Researchers at South Carolina’s Clemson University are employing CRISPR to create citrus trees that are resistant to a disease known as Huanglongbing, or citrus greening, which has devastated the country’s industry over the past decade.
Using a gene-editing tool called TALEN, Minneapolisbased Calyxt has developed soybeans with “an overall fat profile similar to that of olive oil,” Doudna writes. The company plans to launch commercial soybean oil next year.
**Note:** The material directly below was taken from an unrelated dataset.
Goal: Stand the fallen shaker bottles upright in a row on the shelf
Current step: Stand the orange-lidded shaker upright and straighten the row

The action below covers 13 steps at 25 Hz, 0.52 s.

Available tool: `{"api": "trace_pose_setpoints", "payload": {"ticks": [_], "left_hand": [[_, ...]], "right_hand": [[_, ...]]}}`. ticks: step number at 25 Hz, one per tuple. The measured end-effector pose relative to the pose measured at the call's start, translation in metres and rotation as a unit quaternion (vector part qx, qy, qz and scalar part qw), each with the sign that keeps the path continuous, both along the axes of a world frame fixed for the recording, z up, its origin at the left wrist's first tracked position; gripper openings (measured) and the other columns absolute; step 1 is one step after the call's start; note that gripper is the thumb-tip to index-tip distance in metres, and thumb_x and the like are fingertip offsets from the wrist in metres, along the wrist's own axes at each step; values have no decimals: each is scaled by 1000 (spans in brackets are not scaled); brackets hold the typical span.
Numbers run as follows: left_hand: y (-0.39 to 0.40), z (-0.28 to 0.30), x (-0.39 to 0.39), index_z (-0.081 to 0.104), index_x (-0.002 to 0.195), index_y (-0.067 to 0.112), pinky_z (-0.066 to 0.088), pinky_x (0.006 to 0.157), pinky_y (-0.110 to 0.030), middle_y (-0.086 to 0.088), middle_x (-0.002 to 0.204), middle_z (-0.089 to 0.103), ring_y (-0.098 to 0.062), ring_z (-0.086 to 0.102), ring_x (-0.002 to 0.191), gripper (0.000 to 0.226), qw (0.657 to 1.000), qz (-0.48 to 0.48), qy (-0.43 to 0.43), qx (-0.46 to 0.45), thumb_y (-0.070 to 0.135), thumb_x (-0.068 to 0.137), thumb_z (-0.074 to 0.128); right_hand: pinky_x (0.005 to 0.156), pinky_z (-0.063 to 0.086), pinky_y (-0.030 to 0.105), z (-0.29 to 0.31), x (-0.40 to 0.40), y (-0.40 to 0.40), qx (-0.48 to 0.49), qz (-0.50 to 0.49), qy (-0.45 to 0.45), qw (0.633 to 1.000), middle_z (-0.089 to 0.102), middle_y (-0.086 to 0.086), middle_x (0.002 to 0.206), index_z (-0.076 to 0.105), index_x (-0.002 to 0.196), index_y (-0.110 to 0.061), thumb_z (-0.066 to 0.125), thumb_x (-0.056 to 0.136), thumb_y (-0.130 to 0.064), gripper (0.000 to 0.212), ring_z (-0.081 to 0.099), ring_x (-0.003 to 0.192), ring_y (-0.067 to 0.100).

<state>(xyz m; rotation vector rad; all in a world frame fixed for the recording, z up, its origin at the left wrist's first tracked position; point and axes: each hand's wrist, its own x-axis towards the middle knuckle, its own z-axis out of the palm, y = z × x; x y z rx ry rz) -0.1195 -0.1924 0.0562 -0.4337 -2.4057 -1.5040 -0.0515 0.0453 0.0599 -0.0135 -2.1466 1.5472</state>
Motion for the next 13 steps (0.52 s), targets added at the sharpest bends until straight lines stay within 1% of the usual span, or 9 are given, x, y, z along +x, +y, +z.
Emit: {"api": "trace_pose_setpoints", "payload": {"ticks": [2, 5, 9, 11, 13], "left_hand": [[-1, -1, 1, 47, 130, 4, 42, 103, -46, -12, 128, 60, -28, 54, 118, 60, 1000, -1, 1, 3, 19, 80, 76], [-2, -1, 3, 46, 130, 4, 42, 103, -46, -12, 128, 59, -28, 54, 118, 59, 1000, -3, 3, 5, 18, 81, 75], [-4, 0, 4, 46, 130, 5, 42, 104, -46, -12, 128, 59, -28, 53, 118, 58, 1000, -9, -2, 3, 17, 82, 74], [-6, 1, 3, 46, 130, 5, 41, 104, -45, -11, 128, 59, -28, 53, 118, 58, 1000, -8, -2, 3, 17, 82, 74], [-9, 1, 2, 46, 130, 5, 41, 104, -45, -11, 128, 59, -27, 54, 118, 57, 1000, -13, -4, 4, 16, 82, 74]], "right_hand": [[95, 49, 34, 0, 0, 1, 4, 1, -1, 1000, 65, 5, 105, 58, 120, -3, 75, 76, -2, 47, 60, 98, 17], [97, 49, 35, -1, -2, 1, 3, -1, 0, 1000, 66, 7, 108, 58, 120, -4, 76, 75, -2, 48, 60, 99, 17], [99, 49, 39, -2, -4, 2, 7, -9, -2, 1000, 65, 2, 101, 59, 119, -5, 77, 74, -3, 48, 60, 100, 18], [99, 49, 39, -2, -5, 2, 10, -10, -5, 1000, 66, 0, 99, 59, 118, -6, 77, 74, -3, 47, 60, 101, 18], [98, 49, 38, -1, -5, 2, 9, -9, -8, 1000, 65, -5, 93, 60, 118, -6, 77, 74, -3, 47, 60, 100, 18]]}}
The University of Missouri has bred pigs that are resistant to porcine reproductive and respiratory syndrome. “The virus costs U.S. pork producers more than $500 million annually,” Doudna writes, “and reduces production by 15%.”
Chinese scientists have applied CRISPR to suppress the gene that controls hair growth in Shanbei goats, prized for their cashmere wool. The enhanced goats produce a third more fur than their counterparts.
Researchers in China are harnessing CRISPR to create monkeys that mimic human conditions and diseases, from muscular dystrophy to cancer, which would allow “scientists to hunt for disease cures without endangering human lives,” Doudna writes.
A team in Australia is exploring ways to rewrite the chicken genome to eliminate the proteins that cause egg allergies in humans. The new eggs could be used in foods and vaccines.